The End of the Saga


A few last words about Lawrence Summers and the Federal Reserve Board:

Although the White House was already moving to reframe the choice, it may have been a magazine story that precipitated the end of Summers’s candacy.  Felix Salmon, the finance blogger at Reuters, wrote:

Michael Hirsh’s anti-Summers National Journal cover story landed on the desks of everybody who matters in Washington at the end of the week, and it had its intended effect: no matter how much the White House wanted Summers to get the job, those pesky Constitutional checks and balances would conspire to ensure that it would never be his.

Hirsh’s aptly-titled The Comprehensive Case against Larry Summers touched all the bases, including the Harvard Russia scandal. (“Of course he’s brilliant. But he also displays all the attributes — arrogance, bullying, stubbornness — that you don’t want at the head of the Fed.”)

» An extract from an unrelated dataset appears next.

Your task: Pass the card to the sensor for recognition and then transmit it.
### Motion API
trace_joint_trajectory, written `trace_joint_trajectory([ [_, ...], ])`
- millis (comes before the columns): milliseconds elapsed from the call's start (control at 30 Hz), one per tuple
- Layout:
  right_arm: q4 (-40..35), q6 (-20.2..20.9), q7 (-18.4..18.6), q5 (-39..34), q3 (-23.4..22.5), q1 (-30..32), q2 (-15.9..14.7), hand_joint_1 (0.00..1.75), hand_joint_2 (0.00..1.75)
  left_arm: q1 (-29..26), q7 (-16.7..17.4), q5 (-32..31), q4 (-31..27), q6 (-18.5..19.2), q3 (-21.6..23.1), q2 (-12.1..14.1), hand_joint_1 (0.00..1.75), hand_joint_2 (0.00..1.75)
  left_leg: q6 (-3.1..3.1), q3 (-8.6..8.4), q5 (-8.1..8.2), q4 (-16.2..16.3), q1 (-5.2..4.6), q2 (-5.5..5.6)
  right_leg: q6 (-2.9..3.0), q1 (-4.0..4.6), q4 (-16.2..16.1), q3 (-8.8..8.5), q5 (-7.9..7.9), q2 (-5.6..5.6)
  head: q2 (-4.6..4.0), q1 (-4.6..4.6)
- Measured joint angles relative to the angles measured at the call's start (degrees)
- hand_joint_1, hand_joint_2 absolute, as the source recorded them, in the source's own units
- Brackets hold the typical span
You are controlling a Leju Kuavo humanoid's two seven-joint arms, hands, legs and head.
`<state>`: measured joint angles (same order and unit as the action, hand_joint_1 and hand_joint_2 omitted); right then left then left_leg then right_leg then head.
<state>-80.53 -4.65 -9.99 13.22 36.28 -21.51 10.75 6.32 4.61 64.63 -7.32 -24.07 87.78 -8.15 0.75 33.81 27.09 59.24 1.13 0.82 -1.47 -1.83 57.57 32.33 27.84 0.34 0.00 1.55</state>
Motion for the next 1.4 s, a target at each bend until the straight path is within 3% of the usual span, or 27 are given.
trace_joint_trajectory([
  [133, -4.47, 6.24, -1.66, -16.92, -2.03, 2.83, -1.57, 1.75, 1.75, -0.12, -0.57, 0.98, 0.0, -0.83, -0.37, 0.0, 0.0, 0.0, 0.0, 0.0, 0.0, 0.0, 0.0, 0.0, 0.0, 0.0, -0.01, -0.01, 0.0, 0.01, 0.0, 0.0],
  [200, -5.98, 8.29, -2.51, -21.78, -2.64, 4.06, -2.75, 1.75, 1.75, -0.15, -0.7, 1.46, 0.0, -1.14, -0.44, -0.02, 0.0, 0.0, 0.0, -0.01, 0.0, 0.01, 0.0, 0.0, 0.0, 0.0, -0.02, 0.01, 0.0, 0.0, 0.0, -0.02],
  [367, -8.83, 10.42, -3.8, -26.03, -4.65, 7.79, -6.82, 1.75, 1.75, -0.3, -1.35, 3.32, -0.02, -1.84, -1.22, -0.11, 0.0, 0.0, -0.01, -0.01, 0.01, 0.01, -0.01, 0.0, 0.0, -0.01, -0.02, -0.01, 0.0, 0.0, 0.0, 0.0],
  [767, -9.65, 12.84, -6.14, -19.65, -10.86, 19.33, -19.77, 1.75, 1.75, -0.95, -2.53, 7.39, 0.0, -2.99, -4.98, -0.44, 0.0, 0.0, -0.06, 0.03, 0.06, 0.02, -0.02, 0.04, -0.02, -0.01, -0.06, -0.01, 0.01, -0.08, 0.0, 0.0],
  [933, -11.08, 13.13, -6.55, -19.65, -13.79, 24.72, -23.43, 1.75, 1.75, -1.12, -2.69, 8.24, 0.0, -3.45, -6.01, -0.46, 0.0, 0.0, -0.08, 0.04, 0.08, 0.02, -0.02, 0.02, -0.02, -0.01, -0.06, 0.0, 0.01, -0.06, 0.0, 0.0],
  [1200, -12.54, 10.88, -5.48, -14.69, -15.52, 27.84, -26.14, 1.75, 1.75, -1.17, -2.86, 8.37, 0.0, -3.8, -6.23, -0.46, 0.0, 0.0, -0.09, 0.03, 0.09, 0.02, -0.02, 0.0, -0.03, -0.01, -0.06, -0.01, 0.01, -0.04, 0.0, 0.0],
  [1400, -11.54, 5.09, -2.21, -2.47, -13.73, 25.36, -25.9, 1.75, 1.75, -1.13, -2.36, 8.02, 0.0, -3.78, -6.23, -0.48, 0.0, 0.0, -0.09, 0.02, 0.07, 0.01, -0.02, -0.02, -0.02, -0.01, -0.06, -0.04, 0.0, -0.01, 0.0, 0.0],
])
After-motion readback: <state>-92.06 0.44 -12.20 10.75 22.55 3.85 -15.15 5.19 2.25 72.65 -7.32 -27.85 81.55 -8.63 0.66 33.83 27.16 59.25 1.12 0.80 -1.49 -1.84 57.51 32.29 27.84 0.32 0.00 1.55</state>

By the end of the day, Sen Jeff Merkley (D-Oregon) phoned the White House to say that as many as five Democrats were prepared to vote against Summers on the 22-member Senate Banking Committee, according to Annie Lowrey of The New York Times.  Last Sunday the candidate withdrew from consideration.

The episode is damaging to Obama’s presidency.  It is too soon to judge how much harm has been done. Now that Congress has been told to expect Janet Yellen to be the nominee, the debate can turn back to more important matters.

Summers will remain at Harvard, and his opinion will continue to be sought, like that of his mentor, Martin S. Feldstein, another one-time aspirant to the Fed’s top job.